Competition of topological and topologically trivial phases in patterned graphene based heterostructures

We explore the effect of mechanical strain on the electronic spectrum of patterned graphene based heterostructures. We focus on the competition of Kekulé-O type distortion favoring a trivial phase and commensurate Kane-Mele type spin-orbit coupling generating a topological phase. We derive a simple low-energy Dirac Hamiltonian incorporating the two gap promoting mechanisms and include terms corresponding to uniaxial strain. The derived effective model explains previous ab initio results through a simple physical picture. We show that while the trivial gap is sensitive to mechanical distortions, the topological gap stays resilient.

Figure 1

The phase diagram of the considered model based on Eq. (3) and the discussion below. Parameter set from the inside of the cones depicts a trivial gap, while outside of the cones the system is topological. The band gap is closed on the solid surfaces. Between the gray opaque shape and the cones the gap is located at zero momentum; everywhere else it is shifted away to a finite value.

Figure 2

Schematic structure of the unstrained model. The pale gray hexagons represent the unadulterated graphene substrate.

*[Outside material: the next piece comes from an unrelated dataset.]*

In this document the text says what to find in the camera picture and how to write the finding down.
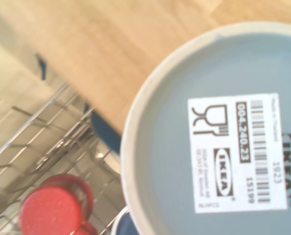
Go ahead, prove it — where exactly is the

Each pale gray bond corresponds to a hopping amplitude $t$. The red dashed lines denote the Kekulé-O type bond alteration with a characteristic strength of $\mathrm{\Delta }$. Each gray bond with a red dashed line on top corresponds to a hopping amplitude $t+\mathrm{\Delta }$. Brown lines connecting next-nearest neighbor sites symbolize the induced Kane-Mele type spin-orbit coupling. Each brown line corresponds to a spin dependent hopping amplitude $im$, in the direction of the arrows. For more details see the Appendix.

Figure 3

The low-energy spectrum of the considered tight-binding model (A21), denoted by solid orange lines, and the effective Dirac Hamiltonian (1), depicted with dashed black lines, for various parameters. Topological gaps are indicated by blue opaque coloring, while trivial gaps are highlighted with red. In all panels $m=0.04t$ and $\mathrm{\Delta }=0.08t$ unless indicated otherwise, for all cases $\theta =0$.

Figure 4

The magnitude of the gap obtained from the effective Dirac Hamiltonian is shown as the function of uniaxial strain for various model parameters. Red color indicates that the gap is trivial, while blue coloring shows that the gap is topological. The dashed line corresponds to $\mathrm{\Delta }=0$ and $m=0.04t$. The solid line shows the case when $\mathrm{\Delta }=0.04t$ and $m=0$. The dash-dotted line was obtained using $\mathrm{\Delta }=0.01t$ and $m=0.02t$ while in the case of the dotted curve it was $\mathrm{\Delta }=0.03t$ and $m=0.02t$.

Figure 5

Discretization of the Brillouin zone spanned by reciprocal lattice vectors ${\mathit{b}}_1$ and ${\mathit{b}}_2$. Each vertex denoted by a black dot and labeled by indecies $(n,m)$ is associated to a plaquette. The Berry flux, $F_{nm}^{\left(j\right)}$, is calculated for each band on each plaquette. White dots depict vertices whose plaquettes are located in the adjacent Brillouin zone.

Figure 6

Calculated Chern numbers and the distribution of the Berry flux over the Brillouin zone in the absence of strain for the three occupied bands for topological and trivial phases.